### [EXERCISE REQUIREMENTS]
Write out the data exactly from its first line onward, ending with the line in which "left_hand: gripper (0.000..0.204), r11" appears.

### [DATA EXCERPT]
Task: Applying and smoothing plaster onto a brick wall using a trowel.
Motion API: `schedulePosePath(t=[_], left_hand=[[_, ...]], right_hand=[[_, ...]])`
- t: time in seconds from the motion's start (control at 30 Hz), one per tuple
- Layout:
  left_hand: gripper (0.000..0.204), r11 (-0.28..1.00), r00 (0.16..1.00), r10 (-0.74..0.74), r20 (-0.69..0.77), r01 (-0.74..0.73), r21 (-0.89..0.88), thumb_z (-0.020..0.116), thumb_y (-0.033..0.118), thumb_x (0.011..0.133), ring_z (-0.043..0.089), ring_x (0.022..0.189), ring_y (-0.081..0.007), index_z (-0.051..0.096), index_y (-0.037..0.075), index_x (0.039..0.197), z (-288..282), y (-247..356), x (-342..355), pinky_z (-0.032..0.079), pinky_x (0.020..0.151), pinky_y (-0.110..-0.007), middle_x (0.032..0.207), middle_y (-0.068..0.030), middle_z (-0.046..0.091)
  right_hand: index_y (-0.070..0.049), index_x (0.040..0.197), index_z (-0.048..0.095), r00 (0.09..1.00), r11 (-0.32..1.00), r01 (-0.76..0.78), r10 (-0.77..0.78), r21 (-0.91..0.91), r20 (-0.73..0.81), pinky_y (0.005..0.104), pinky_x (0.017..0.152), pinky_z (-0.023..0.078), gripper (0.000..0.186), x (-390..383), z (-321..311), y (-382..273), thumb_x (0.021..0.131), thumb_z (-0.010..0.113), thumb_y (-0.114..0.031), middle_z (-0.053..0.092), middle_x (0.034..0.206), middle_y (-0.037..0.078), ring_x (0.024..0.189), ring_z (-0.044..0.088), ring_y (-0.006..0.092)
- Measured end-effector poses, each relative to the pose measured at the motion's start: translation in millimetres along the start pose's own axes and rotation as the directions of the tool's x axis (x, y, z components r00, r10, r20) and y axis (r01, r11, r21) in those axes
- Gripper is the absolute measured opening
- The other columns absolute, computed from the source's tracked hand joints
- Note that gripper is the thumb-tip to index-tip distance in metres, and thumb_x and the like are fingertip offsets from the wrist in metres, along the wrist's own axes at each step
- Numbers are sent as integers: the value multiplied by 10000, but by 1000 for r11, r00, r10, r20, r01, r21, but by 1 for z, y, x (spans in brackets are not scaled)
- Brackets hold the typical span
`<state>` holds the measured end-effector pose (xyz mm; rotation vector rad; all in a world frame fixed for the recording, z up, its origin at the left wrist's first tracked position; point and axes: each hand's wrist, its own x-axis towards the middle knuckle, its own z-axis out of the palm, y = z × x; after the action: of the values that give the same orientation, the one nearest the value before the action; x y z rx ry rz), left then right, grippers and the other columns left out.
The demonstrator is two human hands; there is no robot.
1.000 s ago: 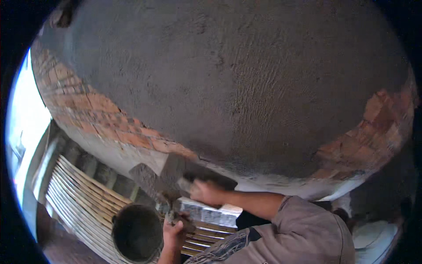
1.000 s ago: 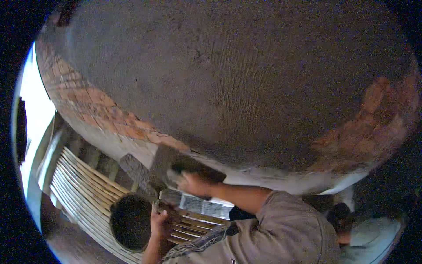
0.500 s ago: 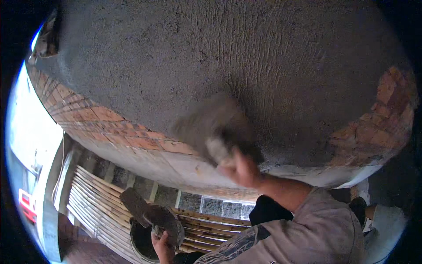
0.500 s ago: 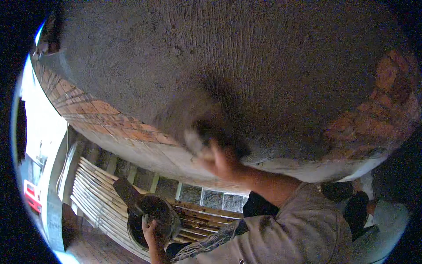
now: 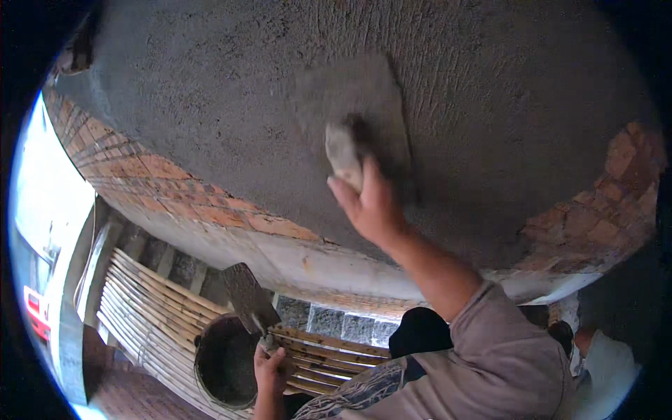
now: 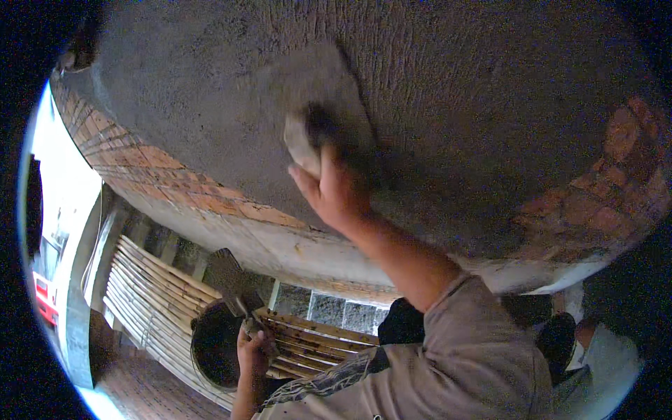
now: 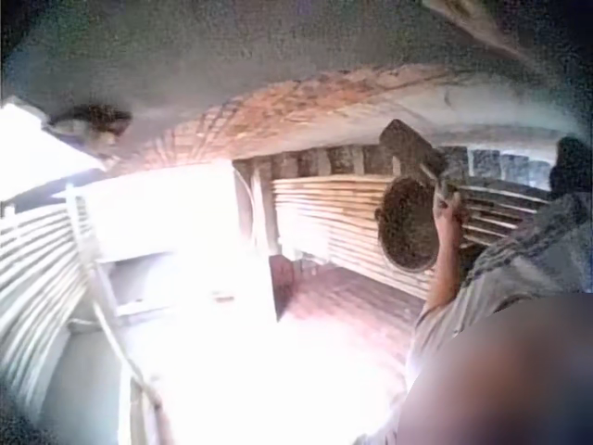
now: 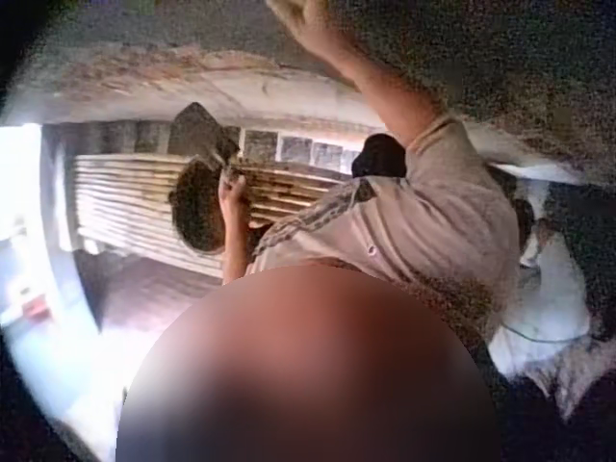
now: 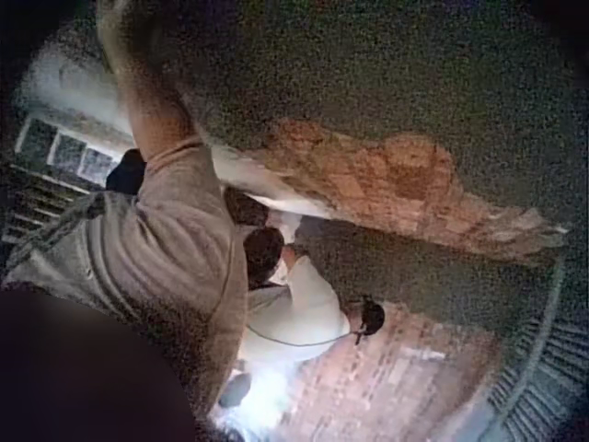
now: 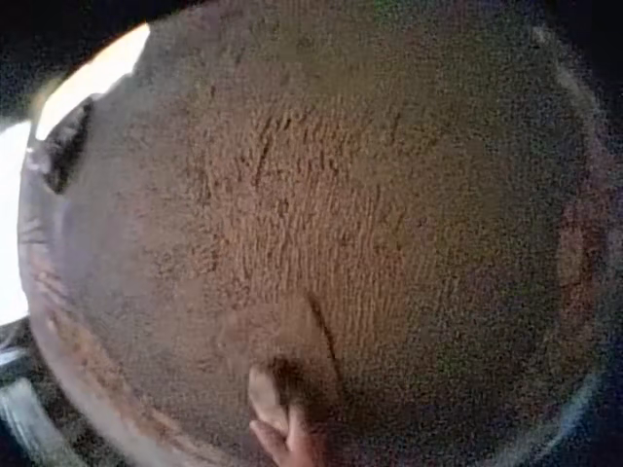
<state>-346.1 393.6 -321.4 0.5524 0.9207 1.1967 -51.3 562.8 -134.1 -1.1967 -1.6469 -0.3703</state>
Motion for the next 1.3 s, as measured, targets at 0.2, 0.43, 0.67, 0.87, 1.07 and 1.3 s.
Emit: schedulePosePath(t=[0.2, 0.43, 0.67, 0.87, 1.07, 1.3], left_hand=[[317, 996, 998, -47, -39, 50, 77, 606, 13, 745, 507, 683, -142, 508, 27, 1046, 23, 1, -13, 401, 659, -246, 829, -64, 555], [321, 994, 997, -52, -62, 58, 96, 622, 28, 739, 508, 658, -144, 507, 21, 1038, 10, -4, -19, 404, 631, -241, 806, -64, 556], [327, 985, 991, -120, -61, 126, 118, 625, 35, 731, 519, 635, -147, 509, 21, 1036, 9, 14, -37, 416, 606, -241, 783, -61, 563], [362, 985, 999, -25, -39, 31, 168, 602, 56, 738, 525, 672, -150, 511, 35, 1088, -9, 19, -30, 423, 636, -244, 858, -56, 586], [311, 850, 937, 210, -279, -34, 526, 583, 40, 768, 538, 700, -134, 542, 23, 1076, -91, 42, -36, 432, 667, -231, 881, -59, 604], [280, 938, 903, 186, -388, -46, 343, 549, 125, 837, 544, 762, -149, 532, 8, 1091, -101, 67, -54, 422, 701, -229, 929, -81, 598]], right_hand=[[50, 1254, 340, 910, 903, -376, 316, 209, 270, 394, 838, 419, 581, -139, 41, 38, 810, 608, -213, 478, 1170, 240, 980, 520, 377], [42, 1252, 345, 910, 940, -311, 252, 140, 329, 387, 851, 419, 579, -188, 53, 69, 804, 615, -208, 470, 1198, 234, 1010, 520, 366], [-2, 1058, 461, 981, 957, -180, 158, 227, 110, 327, 395, 389, 318, -8, 18, -20, 829, 593, -179, 596, 722, 106, 449, 524, 201], [-32, 883, 470, 997, 900, -3, -30, 436, 69, 258, 325, 312, 286, 158, -17, -102, 868, 549, -306, 468, 553, 17, 356, 392, 111], [-17, 1054, 460, 972, 741, 46, -188, 669, 141, 235, 419, 391, 363, 59, 4, -127, 816, 628, -234, 581, 814, 62, 472, 482, 112], [-20, 938, 506, 505, 749, -570, -5, 338, 863, 326, 473, 383, 309, -188, 69, -93, 811, 626, -275, 552, 655, 62, 498, 479, 190]])
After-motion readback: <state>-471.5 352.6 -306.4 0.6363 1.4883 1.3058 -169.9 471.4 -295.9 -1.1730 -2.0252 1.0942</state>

### [YOUR RESPONSE]
Task: Applying and smoothing plaster onto a brick wall using a trowel.
Motion API: `schedulePosePath(t=[_], left_hand=[[_, ...]], right_hand=[[_, ...]])`
- t: time in seconds from the motion's start (control at 30 Hz), one per tuple
- Layout:
  left_hand: gripper (0.000..0.204), r11 (-0.28..1.00), r00 (0.16..1.00), r10 (-0.74..0.74), r20 (-0.69..0.77), r01 (-0.74..0.73), r21 (-0.89..0.88), thumb_z (-0.020..0.116), thumb_y (-0.033..0.118), thumb_x (0.011..0.133), ring_z (-0.043..0.089), ring_x (0.022..0.189), ring_y (-0.081..0.007), index_z (-0.051..0.096), index_y (-0.037..0.075), index_x (0.039..0.197), z (-288..282), y (-247..356), x (-342..355), pinky_z (-0.032..0.079), pinky_x (0.020..0.151), pinky_y (-0.110..-0.007), middle_x (0.032..0.207), middle_y (-0.068..0.030), middle_z (-0.046..0.091)

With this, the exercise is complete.